◆ Provided material
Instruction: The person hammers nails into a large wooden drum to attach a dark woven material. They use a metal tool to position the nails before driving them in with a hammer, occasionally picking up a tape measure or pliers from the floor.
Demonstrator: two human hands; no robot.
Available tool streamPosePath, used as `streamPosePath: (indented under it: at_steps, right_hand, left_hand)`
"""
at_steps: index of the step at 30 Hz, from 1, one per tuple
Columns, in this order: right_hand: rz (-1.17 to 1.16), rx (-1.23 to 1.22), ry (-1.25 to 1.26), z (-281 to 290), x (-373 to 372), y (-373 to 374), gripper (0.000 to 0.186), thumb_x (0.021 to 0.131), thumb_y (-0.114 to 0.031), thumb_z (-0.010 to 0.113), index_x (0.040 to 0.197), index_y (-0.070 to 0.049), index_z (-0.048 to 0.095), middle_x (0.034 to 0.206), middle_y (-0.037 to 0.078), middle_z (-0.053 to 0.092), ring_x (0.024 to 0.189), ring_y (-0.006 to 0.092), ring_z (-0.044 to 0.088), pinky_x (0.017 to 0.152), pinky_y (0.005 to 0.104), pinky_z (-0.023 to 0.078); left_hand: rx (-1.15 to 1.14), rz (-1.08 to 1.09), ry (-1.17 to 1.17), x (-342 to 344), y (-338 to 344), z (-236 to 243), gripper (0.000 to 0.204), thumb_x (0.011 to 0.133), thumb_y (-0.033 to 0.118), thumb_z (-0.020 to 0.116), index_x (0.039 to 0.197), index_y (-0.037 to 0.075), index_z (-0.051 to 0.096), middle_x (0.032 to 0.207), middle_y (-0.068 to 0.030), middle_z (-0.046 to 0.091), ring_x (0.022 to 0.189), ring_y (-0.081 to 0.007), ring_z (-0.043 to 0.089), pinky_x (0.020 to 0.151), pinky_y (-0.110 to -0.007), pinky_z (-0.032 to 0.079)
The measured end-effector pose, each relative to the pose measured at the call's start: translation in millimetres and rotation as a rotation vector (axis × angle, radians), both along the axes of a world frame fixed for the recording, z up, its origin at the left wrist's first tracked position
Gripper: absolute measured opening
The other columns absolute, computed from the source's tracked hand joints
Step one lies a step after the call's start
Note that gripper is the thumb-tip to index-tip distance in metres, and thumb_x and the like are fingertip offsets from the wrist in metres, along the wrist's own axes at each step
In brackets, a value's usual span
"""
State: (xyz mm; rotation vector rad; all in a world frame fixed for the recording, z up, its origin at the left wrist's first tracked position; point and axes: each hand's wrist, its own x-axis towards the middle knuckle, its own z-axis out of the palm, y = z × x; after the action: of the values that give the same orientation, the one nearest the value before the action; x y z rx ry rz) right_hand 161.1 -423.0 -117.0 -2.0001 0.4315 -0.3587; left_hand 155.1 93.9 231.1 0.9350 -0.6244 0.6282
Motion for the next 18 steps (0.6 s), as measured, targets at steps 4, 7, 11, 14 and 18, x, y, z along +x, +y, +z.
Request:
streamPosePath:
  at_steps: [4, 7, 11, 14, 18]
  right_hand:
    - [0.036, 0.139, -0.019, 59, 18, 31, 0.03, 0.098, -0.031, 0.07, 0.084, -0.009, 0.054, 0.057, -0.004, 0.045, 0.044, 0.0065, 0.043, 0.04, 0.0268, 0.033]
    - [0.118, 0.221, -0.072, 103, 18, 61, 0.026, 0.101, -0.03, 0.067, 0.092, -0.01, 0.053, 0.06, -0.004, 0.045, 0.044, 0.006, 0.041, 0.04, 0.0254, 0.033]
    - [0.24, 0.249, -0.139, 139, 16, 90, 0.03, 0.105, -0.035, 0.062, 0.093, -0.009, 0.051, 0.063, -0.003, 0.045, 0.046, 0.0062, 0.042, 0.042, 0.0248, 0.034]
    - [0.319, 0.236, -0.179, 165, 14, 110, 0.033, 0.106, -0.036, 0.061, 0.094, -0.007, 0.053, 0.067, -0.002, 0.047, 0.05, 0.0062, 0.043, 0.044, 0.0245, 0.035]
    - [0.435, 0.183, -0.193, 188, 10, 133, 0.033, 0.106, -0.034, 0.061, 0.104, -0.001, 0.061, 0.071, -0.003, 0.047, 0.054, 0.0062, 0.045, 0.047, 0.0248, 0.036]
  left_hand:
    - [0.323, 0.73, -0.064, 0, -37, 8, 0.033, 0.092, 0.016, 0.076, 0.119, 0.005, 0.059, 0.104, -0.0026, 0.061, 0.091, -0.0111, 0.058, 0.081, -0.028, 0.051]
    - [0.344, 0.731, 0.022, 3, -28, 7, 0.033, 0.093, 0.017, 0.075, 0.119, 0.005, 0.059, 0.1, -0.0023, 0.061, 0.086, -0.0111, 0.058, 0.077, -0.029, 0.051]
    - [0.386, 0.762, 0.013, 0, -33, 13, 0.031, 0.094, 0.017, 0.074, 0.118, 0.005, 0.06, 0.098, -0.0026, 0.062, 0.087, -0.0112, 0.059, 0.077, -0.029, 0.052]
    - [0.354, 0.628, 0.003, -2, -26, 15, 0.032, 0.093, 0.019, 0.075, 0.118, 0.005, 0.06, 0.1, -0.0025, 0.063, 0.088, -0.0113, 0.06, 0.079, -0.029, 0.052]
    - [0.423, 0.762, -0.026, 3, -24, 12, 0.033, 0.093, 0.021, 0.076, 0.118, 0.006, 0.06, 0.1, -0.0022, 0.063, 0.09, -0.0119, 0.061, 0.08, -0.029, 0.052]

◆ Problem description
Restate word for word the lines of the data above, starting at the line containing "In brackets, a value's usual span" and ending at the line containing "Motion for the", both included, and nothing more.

◆ Task response
In brackets, a value's usual span
"""
State: (xyz mm; rotation vector rad; all in a world frame fixed for the recording, z up, its origin at the left wrist's first tracked position; point and axes: each hand's wrist, its own x-axis towards the middle knuckle, its own z-axis out of the palm, y = z × x; after the action: of the values that give the same orientation, the one nearest the value before the action; x y z rx ry rz) right_hand 161.1 -423.0 -117.0 -2.0001 0.4315 -0.3587; left_hand 155.1 93.9 231.1 0.9350 -0.6244 0.6282
Motion for the next 18 steps (0.6 s), as measured, targets at steps 4, 7, 11, 14 and 18, x, y, z along +x, +y, +z.

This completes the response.